Take the lines below beginning at the line that has "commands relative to" and stopping after the line that has "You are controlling", and print them exactly as they are, with no other lines.

>>>>>

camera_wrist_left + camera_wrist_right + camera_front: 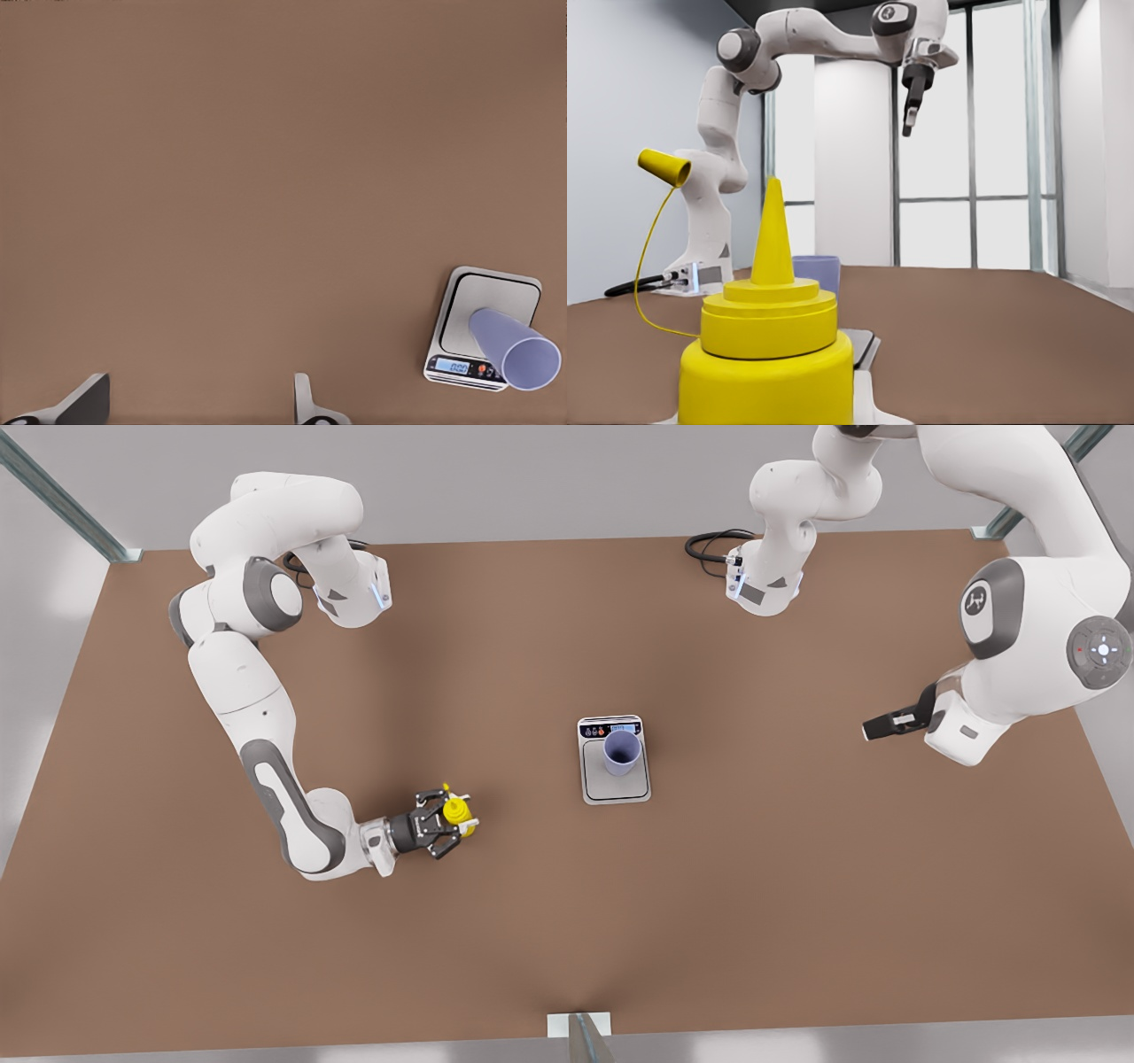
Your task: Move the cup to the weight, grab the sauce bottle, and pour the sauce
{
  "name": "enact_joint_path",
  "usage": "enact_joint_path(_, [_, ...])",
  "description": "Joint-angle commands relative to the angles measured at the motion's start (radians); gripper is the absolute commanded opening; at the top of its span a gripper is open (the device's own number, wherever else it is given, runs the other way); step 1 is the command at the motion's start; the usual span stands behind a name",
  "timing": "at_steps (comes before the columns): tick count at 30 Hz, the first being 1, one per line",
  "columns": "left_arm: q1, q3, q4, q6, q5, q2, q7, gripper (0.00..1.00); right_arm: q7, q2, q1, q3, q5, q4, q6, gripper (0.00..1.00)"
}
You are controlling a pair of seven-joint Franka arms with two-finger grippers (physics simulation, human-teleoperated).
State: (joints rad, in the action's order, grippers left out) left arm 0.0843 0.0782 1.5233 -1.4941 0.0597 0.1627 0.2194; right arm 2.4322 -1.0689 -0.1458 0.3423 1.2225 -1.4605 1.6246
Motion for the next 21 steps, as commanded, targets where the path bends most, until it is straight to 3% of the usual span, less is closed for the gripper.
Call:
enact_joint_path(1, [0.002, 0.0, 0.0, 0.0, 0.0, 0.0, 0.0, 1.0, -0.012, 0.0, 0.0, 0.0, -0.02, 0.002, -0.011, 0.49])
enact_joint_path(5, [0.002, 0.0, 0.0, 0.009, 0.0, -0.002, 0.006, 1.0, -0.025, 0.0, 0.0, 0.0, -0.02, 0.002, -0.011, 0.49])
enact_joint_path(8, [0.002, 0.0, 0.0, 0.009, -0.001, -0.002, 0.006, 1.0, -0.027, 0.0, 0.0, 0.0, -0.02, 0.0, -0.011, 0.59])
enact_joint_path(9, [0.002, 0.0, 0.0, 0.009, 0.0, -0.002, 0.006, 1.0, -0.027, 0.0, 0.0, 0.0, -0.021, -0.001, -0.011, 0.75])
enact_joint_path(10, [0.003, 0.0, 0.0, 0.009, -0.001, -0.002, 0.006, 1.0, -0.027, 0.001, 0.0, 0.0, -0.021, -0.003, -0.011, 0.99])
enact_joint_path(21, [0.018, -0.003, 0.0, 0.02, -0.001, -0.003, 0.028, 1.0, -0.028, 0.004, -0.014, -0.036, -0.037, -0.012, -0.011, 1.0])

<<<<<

:: EXERCISE RESPONSE ::
  "description": "Joint-angle commands relative to the angles measured at the motion's start (radians); gripper is the absolute commanded opening; at the top of its span a gripper is open (the device's own number, wherever else it is given, runs the other way); step 1 is the command at the motion's start; the usual span stands behind a name",
  "timing": "at_steps (comes before the columns): tick count at 30 Hz, the first being 1, one per line",
  "columns": "left_arm: q1, q3, q4, q6, q5, q2, q7, gripper (0.00..1.00); right_arm: q7, q2, q1, q3, q5, q4, q6, gripper (0.00..1.00)"
}
You are controlling a pair of seven-joint Franka arms with two-finger grippers (physics simulation, human-teleoperated).

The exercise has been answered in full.